Si vous êtes en mesure d’aller de l’avant, il vous faut maintenant penser aux personnes à inclure dans le débat.

  • Qui devons-nous inclure pour travailler sur cette situation, sur ce problème ?
  • Y a-t-il des ententes (implicites ou explicites) qui sont déjà en place ?  Est-ce que certaines ententes ont été brisées et doivent être corrigées ?

4- Être créatif

Il est maintenant le temps de créer une vision qui permettra de rallier les camps, plutôt que de les diviser.
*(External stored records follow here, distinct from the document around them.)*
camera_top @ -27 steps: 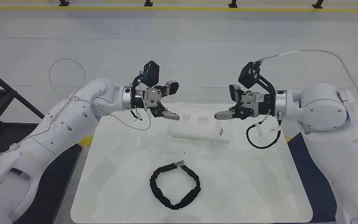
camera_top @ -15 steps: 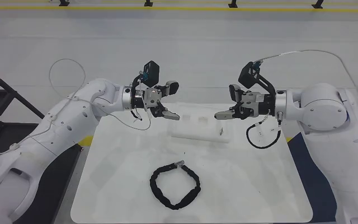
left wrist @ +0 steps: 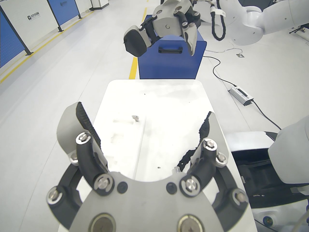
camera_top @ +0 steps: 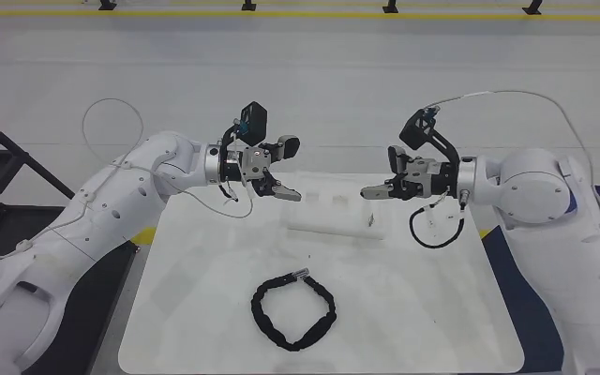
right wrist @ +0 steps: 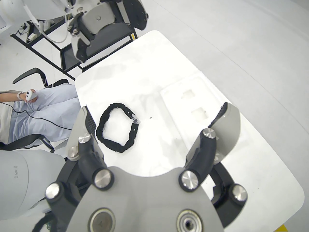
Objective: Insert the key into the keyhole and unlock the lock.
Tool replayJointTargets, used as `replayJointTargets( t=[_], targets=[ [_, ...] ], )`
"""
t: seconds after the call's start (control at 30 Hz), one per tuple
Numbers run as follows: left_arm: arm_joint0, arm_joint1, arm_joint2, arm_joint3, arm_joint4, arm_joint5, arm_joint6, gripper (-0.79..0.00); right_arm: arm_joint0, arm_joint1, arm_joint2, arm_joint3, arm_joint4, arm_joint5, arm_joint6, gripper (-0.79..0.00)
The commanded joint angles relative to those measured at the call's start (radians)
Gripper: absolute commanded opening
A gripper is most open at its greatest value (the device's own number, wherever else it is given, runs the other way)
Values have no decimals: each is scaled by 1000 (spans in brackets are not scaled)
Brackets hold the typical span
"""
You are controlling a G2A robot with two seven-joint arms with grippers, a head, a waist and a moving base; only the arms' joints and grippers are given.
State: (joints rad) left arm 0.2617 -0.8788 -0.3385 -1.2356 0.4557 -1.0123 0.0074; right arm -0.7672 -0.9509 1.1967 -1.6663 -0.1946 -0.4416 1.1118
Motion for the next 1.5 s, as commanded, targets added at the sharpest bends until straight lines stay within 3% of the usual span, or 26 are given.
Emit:
replayJointTargets(
  t=[0.0,0.47,0.7,0.97,1.47],
  targets=[
    [0,0,0,0,0,0,0,0,-7,1,-5,10,-2,5,-4,0],
    [0,0,0,0,0,0,0,0,35,-27,-136,219,-87,89,-94,0],
    [0,0,0,0,0,0,0,0,91,-52,-221,331,-158,194,-104,0],
    [0,0,0,0,0,0,0,0,152,-99,-333,480,-158,305,-90,0],
    [0,0,0,0,0,0,0,0,243,-210,-519,750,-151,341,-99,0]
  ],
)
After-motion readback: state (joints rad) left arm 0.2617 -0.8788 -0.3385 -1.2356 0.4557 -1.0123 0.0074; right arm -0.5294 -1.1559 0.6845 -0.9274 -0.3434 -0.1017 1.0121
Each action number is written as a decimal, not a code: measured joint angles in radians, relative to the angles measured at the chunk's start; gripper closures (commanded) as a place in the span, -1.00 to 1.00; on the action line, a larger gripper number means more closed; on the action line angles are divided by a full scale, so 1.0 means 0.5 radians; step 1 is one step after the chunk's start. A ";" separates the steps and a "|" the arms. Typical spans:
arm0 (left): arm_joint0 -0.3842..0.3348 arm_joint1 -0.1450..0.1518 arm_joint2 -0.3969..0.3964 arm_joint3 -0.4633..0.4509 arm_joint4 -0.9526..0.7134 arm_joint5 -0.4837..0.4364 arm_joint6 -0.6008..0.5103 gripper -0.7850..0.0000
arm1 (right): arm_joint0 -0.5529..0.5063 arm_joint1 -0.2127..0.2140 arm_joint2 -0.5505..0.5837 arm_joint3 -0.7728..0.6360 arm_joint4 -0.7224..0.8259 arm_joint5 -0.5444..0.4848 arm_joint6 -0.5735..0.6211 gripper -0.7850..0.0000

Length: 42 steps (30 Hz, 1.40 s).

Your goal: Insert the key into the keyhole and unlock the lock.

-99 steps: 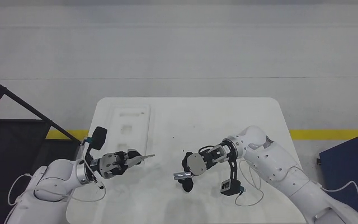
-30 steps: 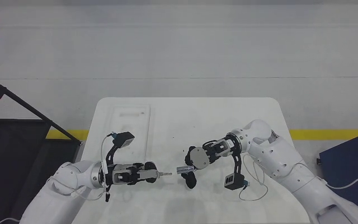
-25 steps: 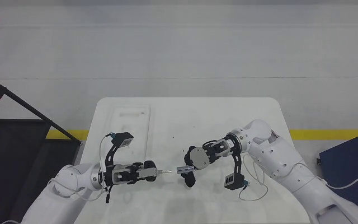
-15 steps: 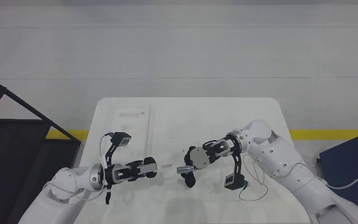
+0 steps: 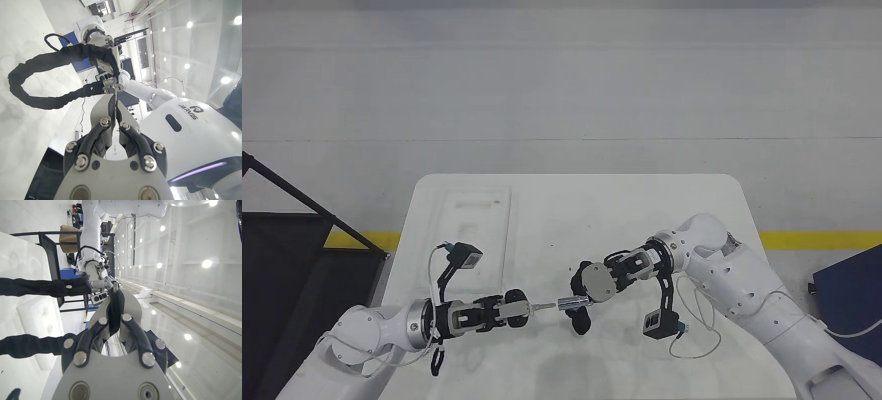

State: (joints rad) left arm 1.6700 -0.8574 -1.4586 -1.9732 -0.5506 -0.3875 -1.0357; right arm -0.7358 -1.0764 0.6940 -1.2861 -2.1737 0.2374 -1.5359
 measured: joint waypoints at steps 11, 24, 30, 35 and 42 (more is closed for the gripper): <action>0.000 0.000 0.000 0.000 0.001 -0.003 -0.001 1.00 | 0.000 0.000 0.000 0.000 0.000 0.000 0.000 1.00; 0.000 0.000 0.000 0.000 0.001 -0.003 -0.001 1.00 | 0.000 0.000 0.000 0.000 0.000 0.000 0.000 1.00; 0.007 -0.005 0.006 -0.044 -0.009 0.049 0.046 1.00 | 0.000 0.000 0.000 0.000 0.000 0.000 0.000 1.00; 0.030 -0.007 0.000 -0.072 -0.048 0.083 0.019 1.00 | 0.000 0.000 0.000 0.000 0.000 0.000 0.000 1.00; 0.047 -0.009 -0.028 -0.076 -0.037 0.123 0.021 1.00 | 0.000 0.000 0.000 0.000 0.000 0.000 0.000 1.00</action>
State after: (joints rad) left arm 1.6933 -0.8617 -1.4727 -2.0111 -0.5693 -0.3258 -1.0251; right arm -0.7358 -1.0764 0.6940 -1.2861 -2.1737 0.2374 -1.5359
  • Quels optimisme réaliste et vision peuvent créer ce que NOUS voulons tous ensemble ?
  • Envers quels résultats sommes-nous 100% engagés ?

5- Être responsable

Finalement, pour ne pas rester dans la vision, il faut agir de façon responsable et favoriser l’action.

  • Quels états dramatiques (drama-states) devons-nous éviter ou nous sortir ?
  • Quels RRA (rôles, responsabilités, autorités) individuel et d’équipe avons-nous besoin de clarifier et établir ?

6- Passer à l’action

Dernière étape du processus d’amélioration du contexte, il faut identifier les actions spécifiques qui doivent être entreprises, de même que préciser les requêtes à faire.  Il n’y a plus de questions.  Il faut se rallier pour mettre en oeuvre.

En résumé

Cet exemple peut être perçu comme opportuniste par ceux qui ne me connaissent pas.  Pour les autres, ils savent que l’éducation, la performance du Québec et l’action font partie de mes valeurs les plus importantes.

Ma réflexion est la suivante, partagée par plusieurs j’en suis sûr:

Si NOUS (ça inclus les étudiants, le gouvernement, la société) avions mis la même énergie à comprendre les causes du problème et à trouver une solution qui soit valable pour tous, quel résultat formidable aurions-nous pu avoir ?

Seuls points positifs que je vois pour l’instant, sans nécessairement dire qu’il n’y en a pas d’autres, ce sont la volonté des québécois de réaliser quelque chose ensemble, l’utilisation des réseaux sociaux pour mobiliser les gens et le renouveau de l’intérêt (à court terme ?) pour la politique.

C’est peut-être ça la fin du monde tel qu’on le connaît, annoncée par les Mayas.  Des élections le 21 décembre 2012 ? :)

P.S. Politique éditoriale particulière: Tout commentaire qui vise à prendre position, dans un camp comme dans l’autre, ne sera pas publié.  L’objectif de ce billet est de rassembler.  Je crois qu’il y a déjà assez de tribunes pour le reste, sans offenser personne.  Merci de votre compréhension.

 

3 réflexions au sujet de « L’outil simple et efficace pour améliorer le contexte et régler les conflits »

    1. Mathieu Laferrière Auteur de l’article

      Dans cet outil par contre, l’ordre des points est hyper important pour permettre à tous de bien saisir le message ou la démarche. L’ordre pourrait être différent selon les gens présents, mais à grande échelle (plusieurs personnes), c’est un risque. Cela dit, c’est propre à cet outil en particulier.

      Merci Sylvie pour ton commentaire, c’est très apprécié.